Lisa Harris, an algebra teacher in the district’s Patriot High School in Nokesville, said she had been teaching for 22 years and has never wanted to leave the profession. “As far as teacher shortages, of course I see the news,” she said. “You hear it nationally. I know of it. But honestly, at Prince William County Schools, I don’t see a lot of that.”

In fact, many schools in Prince William County saw just the opposite. For the current school year, which began on Aug. 22, the district created hundreds of new positions for teachers and teaching assistants compared with last year.

All year round, administrators keep an eye out for potential applicants — especially those with certifications in math, science, special education and multilingual education.
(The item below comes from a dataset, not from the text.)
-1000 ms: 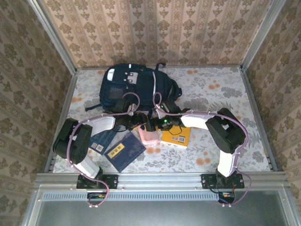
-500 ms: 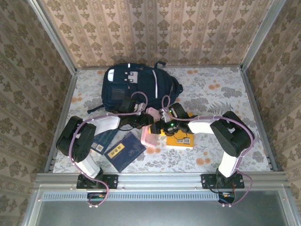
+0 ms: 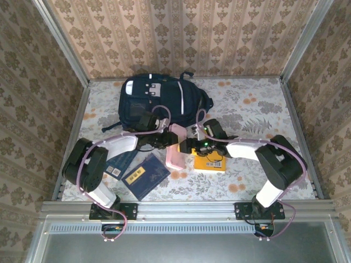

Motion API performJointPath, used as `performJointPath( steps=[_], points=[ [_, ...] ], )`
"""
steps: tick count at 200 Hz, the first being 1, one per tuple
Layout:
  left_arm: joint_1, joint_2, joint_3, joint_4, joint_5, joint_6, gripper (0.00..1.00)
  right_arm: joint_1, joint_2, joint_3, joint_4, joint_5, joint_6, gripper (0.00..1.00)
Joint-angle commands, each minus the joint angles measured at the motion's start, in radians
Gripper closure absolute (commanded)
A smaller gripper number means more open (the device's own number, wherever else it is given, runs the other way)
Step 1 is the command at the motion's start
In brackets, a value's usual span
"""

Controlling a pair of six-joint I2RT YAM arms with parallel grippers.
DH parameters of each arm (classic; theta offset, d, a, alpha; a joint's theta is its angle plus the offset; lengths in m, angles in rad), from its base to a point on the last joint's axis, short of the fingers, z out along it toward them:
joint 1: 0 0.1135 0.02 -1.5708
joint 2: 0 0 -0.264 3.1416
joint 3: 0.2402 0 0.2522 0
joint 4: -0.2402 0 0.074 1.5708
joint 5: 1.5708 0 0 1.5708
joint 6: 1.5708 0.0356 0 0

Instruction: Pack the student bag

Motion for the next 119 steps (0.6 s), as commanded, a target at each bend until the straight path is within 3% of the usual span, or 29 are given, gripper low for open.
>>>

“This is a joke among those of us that work in H.R.,” said Michelle Colbert, who works in human resources at the district. “When you go to a college fair, and you see one math candidate, then it’s like every person in the room is making their way to that candidate.”

In fact, in some districts, teacher vacancies can be attributed not only to turnover but also to the creation of new positions, said Richard Ingersoll, an expert on education staffing with the Graduate School of Education at the University of Pennsylvania.
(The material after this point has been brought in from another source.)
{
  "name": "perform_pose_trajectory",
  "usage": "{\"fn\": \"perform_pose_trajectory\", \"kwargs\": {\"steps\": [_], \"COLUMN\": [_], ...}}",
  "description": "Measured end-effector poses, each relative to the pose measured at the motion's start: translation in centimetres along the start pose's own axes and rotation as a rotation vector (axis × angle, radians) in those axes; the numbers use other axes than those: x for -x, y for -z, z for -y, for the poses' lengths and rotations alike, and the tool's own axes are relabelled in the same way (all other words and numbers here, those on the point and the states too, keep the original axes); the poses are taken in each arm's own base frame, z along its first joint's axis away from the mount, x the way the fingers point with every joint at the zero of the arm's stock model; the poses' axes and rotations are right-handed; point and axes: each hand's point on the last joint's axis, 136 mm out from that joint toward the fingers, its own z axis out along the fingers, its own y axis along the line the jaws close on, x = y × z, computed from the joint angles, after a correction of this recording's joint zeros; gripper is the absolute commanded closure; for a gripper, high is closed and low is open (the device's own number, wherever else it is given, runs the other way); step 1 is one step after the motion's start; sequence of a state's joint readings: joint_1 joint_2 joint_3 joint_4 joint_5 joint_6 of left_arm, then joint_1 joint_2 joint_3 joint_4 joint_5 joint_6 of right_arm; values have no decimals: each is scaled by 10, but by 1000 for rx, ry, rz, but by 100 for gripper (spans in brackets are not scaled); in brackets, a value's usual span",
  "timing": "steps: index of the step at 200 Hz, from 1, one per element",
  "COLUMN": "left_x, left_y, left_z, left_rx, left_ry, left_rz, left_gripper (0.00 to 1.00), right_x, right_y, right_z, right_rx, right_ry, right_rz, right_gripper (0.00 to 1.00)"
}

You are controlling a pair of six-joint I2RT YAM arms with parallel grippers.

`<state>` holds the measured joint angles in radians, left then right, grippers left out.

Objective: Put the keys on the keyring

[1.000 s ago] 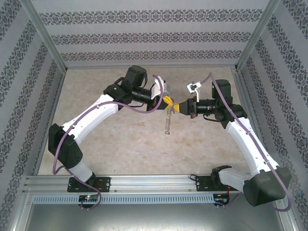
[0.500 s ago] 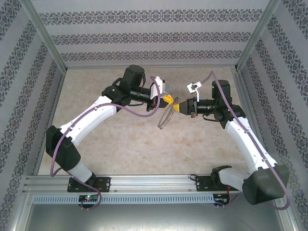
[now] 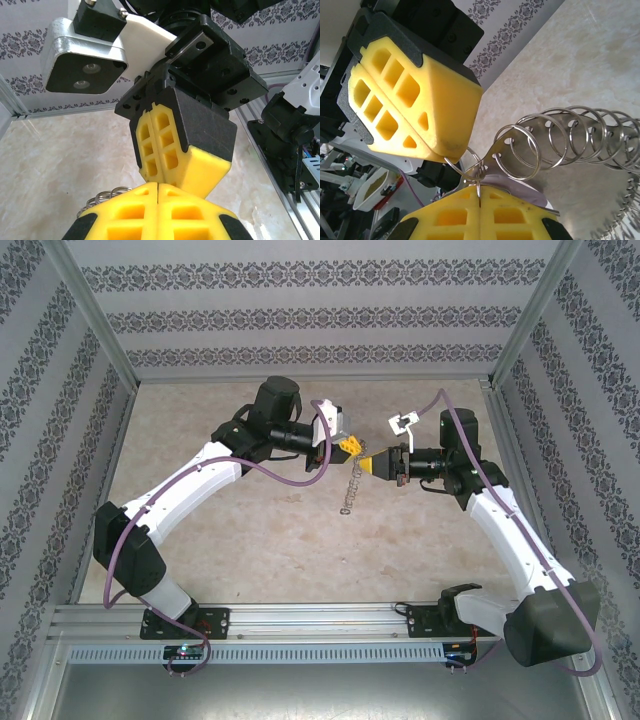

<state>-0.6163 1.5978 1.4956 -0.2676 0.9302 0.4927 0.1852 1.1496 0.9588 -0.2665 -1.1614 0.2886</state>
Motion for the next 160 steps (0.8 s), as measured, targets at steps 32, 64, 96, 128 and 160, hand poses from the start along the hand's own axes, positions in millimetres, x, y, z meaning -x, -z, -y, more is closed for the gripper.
{"fn": "perform_pose_trajectory", "kwargs": {"steps": [32, 64, 96, 128, 160], "left_x": [2, 4, 5, 8, 11], "left_y": [0, -1, -3, -3, -4], "left_z": [-2, -6, -11, -14, -18], "left_rx": [8, 29, 55, 78, 93], "left_ry": [5, 18, 43, 77, 110], "left_rz": [15, 33, 57, 88, 118], "left_gripper": [100, 100, 100, 100, 100], "right_x": [3, 6, 10, 13, 17], "right_y": [0, 1, 3, 3, 4], "right_z": [-1, -2, 1, 0, 0], "right_rx": [2, -4, -19, -20, -22], "right_ry": [7, 16, 23, 30, 39], "right_rz": [11, 23, 41, 49, 60], "right_gripper": [95, 100, 100, 100, 89]}}
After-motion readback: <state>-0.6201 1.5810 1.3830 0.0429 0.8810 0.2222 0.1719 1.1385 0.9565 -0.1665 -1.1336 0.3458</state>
That can skew perceptions of shortages, especially in the context of long-term trends. The total number of people working in public education has mostly grown for about a decade, federal data show, partly in recovery from widespread losses after the 2008 recession. And the number of teachers has grown faster than the number of students, Dr. Ingersoll’s research has found.(That may continue. Student enrollment slumped during the pandemic, and it may continue to shrink in coming years because of demographic changes.)

But in places with chronically low pay, the pandemic has only worsened teachers’ feelings of being undervalued, said Brent Maddin, who leads the Next Education Workforce initiative for teachers atArizona State University. “If we’re serious about recruiting people into the profession, and retaining people in the profession, in addition to things like compensation we need to be focused on the working conditions,” he said.
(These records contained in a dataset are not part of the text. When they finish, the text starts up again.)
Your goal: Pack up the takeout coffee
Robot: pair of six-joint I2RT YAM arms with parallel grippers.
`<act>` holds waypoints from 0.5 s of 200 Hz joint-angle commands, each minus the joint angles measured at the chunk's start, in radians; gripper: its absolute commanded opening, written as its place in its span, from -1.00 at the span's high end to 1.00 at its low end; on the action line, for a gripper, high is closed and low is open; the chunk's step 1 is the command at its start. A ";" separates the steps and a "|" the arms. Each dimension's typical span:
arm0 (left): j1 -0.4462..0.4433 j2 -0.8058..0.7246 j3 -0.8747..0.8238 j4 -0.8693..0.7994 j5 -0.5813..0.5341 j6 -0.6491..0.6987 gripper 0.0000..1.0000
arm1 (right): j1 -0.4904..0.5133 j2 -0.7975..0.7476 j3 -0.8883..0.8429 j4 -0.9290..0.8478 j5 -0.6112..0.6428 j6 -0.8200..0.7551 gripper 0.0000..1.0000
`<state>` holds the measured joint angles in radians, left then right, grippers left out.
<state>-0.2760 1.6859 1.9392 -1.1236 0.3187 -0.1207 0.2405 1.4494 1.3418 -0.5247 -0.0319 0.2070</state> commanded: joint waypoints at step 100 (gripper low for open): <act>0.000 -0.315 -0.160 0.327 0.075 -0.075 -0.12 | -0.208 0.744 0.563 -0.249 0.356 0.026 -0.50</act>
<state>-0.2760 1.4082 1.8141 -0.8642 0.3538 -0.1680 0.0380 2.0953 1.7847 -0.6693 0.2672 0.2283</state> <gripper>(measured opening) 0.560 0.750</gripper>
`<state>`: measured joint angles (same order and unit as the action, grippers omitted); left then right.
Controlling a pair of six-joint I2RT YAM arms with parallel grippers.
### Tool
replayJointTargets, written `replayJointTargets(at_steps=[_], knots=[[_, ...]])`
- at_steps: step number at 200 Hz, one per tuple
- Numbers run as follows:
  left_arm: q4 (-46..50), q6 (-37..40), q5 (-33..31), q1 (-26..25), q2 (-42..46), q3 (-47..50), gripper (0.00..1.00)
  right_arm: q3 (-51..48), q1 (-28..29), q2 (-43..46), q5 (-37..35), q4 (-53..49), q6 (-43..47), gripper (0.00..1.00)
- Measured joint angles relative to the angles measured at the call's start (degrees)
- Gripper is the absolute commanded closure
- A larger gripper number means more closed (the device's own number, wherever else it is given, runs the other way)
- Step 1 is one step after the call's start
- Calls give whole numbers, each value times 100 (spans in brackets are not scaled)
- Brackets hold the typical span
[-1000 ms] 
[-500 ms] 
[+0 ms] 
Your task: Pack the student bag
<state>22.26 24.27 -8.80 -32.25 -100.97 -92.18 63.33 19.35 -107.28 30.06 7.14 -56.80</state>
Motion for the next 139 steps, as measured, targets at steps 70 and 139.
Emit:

As the fall semester begins, principals like Mr. Gilmore in Mesa are focused not only on filling open positions, but also on keeping the educators they have. Westwood could use three more math teachers, but 23 of them are already there, introducing students to the basics of algebra, geometry and trigonometry.

Mr. Gilmore has also been working with Dr. Maddin at Arizona State to implement a teaching model where educators with different skills work together to teach larger groups of students. The program, Mr. Gilmore said, allows student teachers — potential future applicants — to gain experience at the school, and it may also help experienced educators feel less isolated in the classroom.

“I think the pandemic just brought exhaustion to an already stressed field,” Mr. Gilmore said. “And when we bring that joy of teaching back, the students will have the joy of learning.”